A Douglas County judge is expected to rule next week on whether or not Nikko Jenkins is competent to be sentenced for four murders. He could be facing the death penalty.
Jenkins' attorneys are trying to convince a judge that things have changed and that Jenkins, who has already been found guilty, shouldn't be punished yet.
Jenkins showed up for court Thursday wearing glasses and rubbing salve on cuts to his eyes and lips. Investigators called it recent self-mutilation.
Thursday brought more than six hours of arguments similar to the competency hearing in February in which Judge Bataillon ruled Jenkins competent.
The state doesn't think much has changed since then.
The public was pushed back from the judge's doors and behind metal detectors Thursday.
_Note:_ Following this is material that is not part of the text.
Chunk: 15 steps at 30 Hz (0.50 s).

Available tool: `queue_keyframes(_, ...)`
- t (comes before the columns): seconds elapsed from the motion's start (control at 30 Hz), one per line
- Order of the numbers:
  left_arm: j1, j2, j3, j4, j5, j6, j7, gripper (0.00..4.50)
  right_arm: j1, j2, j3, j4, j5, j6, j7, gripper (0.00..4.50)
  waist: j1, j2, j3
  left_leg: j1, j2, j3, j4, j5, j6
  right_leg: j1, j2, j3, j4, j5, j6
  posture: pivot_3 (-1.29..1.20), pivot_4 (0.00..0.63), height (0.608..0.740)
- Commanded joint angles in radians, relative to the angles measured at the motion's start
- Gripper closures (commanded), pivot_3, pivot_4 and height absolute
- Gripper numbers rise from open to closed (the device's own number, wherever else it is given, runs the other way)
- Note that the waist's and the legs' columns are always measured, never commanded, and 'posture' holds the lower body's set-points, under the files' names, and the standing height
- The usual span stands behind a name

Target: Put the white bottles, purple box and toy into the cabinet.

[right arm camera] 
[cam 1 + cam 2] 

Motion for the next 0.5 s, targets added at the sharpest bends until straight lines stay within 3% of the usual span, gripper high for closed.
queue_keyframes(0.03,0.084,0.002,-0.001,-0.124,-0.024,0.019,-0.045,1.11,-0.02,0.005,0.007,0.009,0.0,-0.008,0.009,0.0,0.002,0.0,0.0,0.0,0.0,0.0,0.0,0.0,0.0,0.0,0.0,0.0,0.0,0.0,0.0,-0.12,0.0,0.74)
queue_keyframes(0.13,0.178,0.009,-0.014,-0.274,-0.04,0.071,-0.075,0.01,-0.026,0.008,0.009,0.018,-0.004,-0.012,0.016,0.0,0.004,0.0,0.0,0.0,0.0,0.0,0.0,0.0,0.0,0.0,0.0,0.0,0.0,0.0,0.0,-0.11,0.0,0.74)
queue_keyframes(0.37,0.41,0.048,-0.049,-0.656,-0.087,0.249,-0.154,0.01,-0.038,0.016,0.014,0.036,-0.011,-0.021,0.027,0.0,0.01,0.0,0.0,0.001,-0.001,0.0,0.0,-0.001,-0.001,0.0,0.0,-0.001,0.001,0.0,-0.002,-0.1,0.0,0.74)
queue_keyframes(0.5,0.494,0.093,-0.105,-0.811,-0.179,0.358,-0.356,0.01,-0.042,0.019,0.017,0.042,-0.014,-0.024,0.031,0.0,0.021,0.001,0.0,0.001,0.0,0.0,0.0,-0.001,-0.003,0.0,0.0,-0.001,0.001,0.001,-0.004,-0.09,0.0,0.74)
There were reports that Jenkins wanted to try to grab a deputy's gun and be killed in the process. Jenkins was brought in strapped to a wheelchair out of our sight.
The case boiled down to this:
Two doctors hired by the state saw Jenkins in Lincoln last month. Both said he was competent to be sentenced. Both said he was faking mental illness and knew full well what was ahead of him - possibly the death penalty.
But the public defender's office brought in three of its own psychiatrists including a woman who examined Jenkins when he was eight because he had brought a gun to school and had chased his sister around the house with a knife. She said that he had the signs of mental illness then.
Dr. Bruce Gutnik is key to Jenkins case. He ruled him incompetent for trial and incompetent for sentencing saying it is clear that Jenkins is delusional, has hallucinations and is bi-polar -- all the chalk-up for mental health treatment rather than sentencing.
One man who didn't testify but had the most to say during the hearing was State Senator Ernie Chambers. He spent his birthday in court and he told us Jenkins will never see the light of day but the system will not execute him because he's been sick since he was a child.
Chambers said, "Nikko Jenkins is not going to be executed. This exercise might make some people feel good like pulling wings from a butterfly, or sticking pins in a beetle's eyes. It's not going to bring the result that they want."
Senator Chambers believes the Jenkins case should be stopped and started over with a clean slate. He said there is precedent that it could be done.